WORK REQUEST:
Copy each line in the data below that contains the word "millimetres".

── DATA FOR THIS TASK ──

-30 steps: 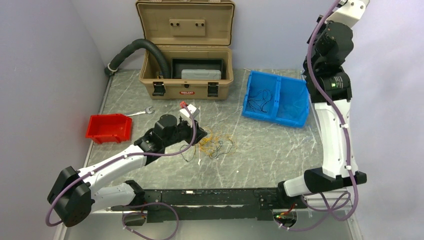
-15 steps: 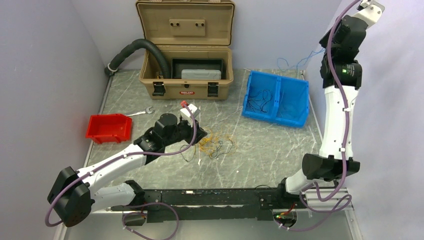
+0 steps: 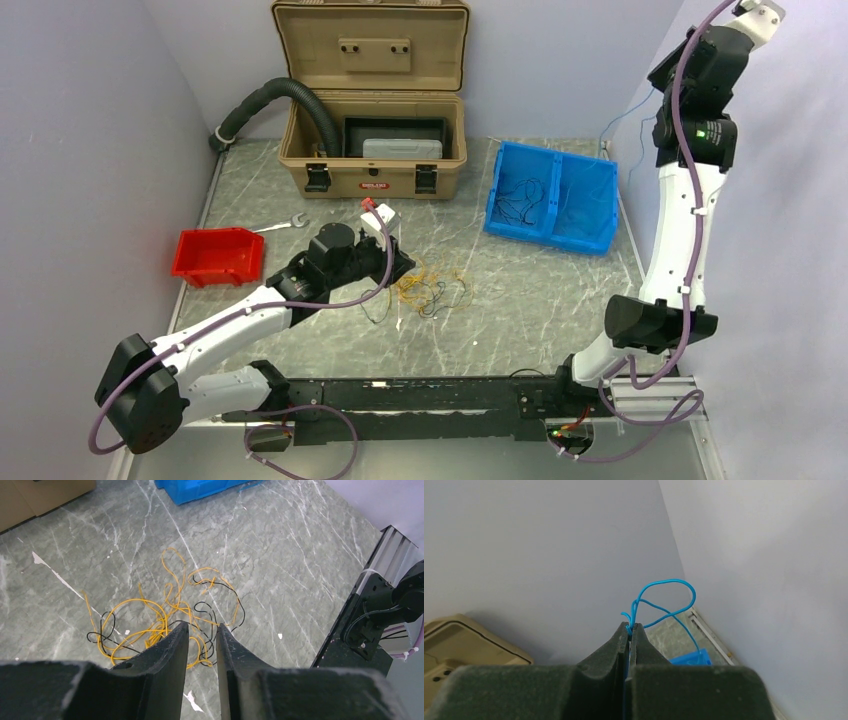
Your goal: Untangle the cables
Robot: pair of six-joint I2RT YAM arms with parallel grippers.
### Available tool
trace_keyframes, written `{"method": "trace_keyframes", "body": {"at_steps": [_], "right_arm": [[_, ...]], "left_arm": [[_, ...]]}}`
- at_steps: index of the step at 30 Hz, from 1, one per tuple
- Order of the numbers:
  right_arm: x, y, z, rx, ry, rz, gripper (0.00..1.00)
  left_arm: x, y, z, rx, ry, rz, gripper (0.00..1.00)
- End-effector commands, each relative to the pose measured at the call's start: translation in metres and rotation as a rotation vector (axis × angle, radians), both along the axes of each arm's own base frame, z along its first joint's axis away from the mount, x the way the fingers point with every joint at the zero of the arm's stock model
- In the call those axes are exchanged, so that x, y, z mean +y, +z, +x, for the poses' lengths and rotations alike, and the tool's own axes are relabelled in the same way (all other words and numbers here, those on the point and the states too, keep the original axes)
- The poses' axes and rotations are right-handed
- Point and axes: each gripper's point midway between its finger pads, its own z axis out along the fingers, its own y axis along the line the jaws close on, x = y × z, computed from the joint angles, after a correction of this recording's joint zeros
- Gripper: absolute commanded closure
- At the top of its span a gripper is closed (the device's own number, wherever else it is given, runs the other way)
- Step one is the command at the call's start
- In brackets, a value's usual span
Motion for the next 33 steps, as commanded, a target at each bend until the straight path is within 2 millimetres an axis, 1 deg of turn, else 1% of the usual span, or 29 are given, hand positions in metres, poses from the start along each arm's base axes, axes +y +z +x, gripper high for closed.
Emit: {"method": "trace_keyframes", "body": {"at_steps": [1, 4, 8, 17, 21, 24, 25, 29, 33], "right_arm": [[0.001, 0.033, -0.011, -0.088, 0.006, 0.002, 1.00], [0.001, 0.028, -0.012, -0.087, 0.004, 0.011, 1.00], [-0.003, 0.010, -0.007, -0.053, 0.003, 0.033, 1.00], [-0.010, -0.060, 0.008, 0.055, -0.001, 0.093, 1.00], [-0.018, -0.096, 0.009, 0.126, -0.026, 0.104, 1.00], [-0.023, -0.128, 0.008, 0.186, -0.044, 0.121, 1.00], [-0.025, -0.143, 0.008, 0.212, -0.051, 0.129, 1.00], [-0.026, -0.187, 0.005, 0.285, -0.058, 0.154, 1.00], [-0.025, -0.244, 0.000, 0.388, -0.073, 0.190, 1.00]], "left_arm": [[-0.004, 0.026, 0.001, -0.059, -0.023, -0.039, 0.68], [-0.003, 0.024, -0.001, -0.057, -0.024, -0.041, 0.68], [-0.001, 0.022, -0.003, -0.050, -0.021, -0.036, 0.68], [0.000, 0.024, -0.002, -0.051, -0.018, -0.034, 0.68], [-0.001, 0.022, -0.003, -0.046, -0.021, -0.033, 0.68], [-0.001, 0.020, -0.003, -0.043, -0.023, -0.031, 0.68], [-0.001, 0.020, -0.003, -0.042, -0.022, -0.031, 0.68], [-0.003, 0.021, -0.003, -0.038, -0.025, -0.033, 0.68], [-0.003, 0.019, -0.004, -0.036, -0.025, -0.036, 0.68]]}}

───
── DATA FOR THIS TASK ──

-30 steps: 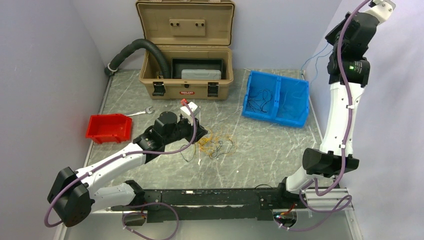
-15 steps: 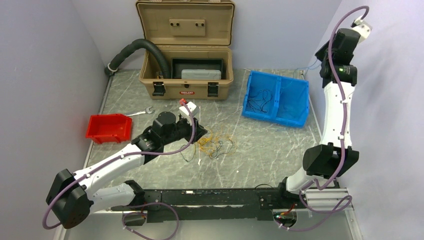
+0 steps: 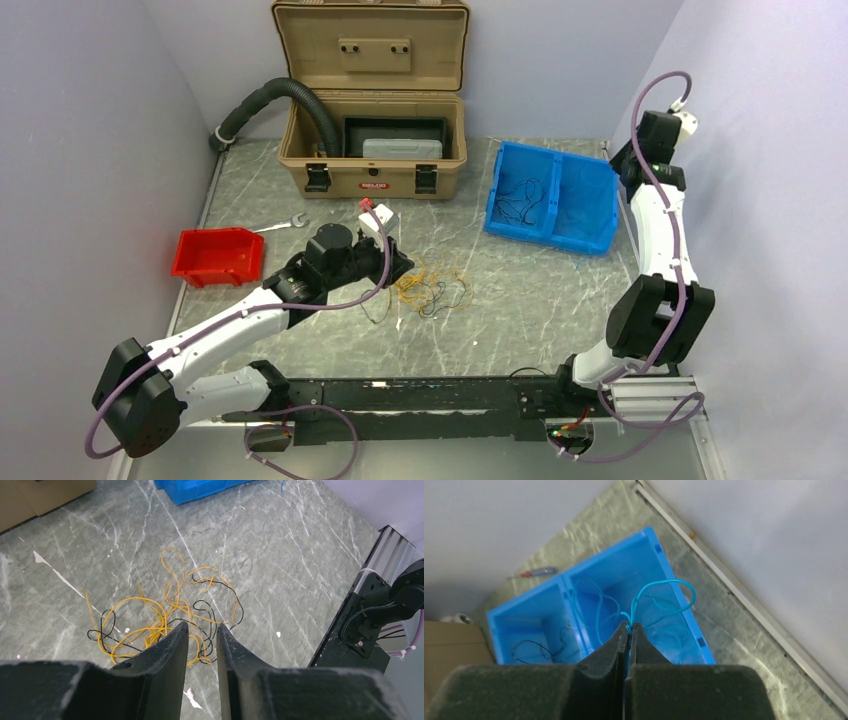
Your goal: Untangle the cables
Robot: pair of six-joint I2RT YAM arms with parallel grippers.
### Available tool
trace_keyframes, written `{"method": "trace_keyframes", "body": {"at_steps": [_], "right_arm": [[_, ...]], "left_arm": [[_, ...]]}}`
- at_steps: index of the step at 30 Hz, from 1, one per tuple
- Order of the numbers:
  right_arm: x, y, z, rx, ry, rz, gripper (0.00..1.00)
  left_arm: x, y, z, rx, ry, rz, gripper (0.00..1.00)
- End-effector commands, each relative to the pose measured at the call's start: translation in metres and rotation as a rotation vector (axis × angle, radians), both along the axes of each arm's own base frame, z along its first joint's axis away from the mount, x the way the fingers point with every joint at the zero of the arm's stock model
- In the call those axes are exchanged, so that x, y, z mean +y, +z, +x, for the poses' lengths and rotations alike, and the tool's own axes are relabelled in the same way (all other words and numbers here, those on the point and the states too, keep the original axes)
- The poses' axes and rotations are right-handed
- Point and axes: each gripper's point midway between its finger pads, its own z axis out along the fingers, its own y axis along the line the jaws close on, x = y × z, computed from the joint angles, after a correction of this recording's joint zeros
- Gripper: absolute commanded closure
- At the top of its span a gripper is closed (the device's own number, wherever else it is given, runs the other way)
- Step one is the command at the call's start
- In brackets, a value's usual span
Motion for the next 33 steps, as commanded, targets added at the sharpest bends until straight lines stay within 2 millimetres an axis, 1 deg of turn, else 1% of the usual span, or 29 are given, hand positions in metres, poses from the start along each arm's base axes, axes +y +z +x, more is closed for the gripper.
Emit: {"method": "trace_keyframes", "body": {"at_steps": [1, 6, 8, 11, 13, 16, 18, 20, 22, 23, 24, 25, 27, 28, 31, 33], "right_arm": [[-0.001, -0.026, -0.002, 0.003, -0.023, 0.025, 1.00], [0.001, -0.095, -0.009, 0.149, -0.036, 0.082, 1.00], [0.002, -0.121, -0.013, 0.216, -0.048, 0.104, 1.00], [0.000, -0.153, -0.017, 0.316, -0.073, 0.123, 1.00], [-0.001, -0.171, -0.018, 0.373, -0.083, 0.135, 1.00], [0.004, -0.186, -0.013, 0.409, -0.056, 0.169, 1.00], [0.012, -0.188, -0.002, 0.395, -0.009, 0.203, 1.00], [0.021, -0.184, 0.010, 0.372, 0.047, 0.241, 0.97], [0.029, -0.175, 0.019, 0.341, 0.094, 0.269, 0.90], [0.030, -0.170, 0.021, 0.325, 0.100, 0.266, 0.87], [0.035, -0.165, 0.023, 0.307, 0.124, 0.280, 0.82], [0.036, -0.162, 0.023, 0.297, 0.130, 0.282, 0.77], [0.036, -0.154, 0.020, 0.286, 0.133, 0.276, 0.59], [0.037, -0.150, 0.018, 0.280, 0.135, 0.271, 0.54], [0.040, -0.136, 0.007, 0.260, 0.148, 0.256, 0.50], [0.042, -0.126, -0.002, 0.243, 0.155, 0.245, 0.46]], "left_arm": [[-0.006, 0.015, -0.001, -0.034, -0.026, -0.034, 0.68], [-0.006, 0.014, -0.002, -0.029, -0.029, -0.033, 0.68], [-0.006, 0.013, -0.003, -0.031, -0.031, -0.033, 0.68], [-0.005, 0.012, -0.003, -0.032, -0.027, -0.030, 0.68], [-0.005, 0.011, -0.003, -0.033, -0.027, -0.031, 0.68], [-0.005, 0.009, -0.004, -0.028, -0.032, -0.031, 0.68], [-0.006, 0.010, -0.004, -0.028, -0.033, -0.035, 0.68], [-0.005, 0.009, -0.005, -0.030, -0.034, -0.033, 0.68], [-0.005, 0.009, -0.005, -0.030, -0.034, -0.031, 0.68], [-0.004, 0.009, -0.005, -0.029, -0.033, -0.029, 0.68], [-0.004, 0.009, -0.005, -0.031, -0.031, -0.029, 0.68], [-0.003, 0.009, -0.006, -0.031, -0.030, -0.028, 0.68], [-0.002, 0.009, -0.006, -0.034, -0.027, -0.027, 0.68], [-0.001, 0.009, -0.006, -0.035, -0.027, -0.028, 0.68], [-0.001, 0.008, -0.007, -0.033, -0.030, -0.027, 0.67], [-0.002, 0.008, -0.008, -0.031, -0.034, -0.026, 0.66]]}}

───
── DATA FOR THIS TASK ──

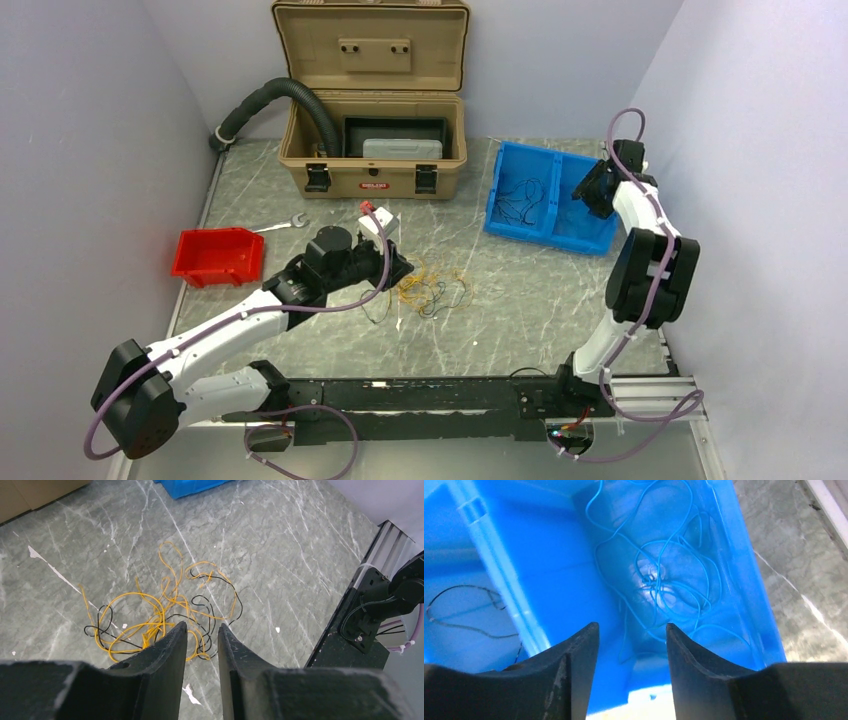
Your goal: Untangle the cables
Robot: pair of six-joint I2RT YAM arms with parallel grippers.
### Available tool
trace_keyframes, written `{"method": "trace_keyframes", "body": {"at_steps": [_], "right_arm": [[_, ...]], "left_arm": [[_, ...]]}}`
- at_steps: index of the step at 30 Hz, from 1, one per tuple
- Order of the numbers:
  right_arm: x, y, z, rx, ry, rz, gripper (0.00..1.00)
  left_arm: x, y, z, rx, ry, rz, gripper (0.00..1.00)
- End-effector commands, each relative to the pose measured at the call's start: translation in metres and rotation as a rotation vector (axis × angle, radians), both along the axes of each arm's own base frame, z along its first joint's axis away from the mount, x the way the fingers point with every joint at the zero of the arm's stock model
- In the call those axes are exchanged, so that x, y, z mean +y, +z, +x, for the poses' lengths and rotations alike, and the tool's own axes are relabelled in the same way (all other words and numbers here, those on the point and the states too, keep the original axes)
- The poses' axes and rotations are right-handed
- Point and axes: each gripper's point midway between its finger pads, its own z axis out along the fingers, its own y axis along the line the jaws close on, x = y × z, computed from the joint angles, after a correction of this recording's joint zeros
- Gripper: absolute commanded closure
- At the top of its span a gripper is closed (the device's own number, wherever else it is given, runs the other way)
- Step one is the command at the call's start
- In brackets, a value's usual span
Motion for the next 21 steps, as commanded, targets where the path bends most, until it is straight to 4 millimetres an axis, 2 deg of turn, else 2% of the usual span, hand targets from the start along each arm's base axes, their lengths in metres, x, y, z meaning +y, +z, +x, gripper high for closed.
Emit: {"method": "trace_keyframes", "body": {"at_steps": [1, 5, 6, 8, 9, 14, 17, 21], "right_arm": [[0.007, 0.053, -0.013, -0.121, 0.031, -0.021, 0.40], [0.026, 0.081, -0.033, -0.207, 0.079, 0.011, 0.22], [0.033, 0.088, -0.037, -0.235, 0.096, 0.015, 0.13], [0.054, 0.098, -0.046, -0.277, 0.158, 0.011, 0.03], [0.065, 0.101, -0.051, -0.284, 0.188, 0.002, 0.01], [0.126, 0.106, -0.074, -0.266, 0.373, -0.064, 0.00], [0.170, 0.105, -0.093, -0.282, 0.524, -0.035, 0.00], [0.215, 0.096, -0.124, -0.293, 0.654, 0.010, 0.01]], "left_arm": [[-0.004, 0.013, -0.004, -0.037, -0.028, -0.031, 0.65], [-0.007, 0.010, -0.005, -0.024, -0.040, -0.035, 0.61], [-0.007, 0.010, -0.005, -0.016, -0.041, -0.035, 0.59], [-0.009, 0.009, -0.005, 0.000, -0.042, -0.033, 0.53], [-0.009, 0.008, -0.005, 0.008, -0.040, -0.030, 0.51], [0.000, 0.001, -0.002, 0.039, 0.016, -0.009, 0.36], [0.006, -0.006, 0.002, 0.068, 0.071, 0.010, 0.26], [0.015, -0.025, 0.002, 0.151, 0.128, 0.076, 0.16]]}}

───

SOLUTION:
Motion for the next 33 steps, as commanded, a target at each bend until the straight path is within 2 millimetres an axis, 1 deg of turn, else 1% of the usual span, or 29 are given, hand positions in metres, poses from the start along each arm's base axes, axes +y +z +x, gripper high for closed.
Motion for the next 33 steps, as commanded, targets added at the sharpest bends until straight lines stay within 2 millimetres an axis, 1 deg of turn, else 1% of the usual span, or 29 are given, hand positions in metres, poses from the start along each arm's base axes, axes +y +z +x, more is closed for the gripper.
Motion for the next 21 steps, as commanded, targets where the path bends most, until it is straight to 4 millimetres an axis, 2 deg of turn, else 2% of the usual span, hand targets from the start along each arm's base axes, their lengths in metres, x, y, z meaning +y, +z, +x, gripper high for closed.

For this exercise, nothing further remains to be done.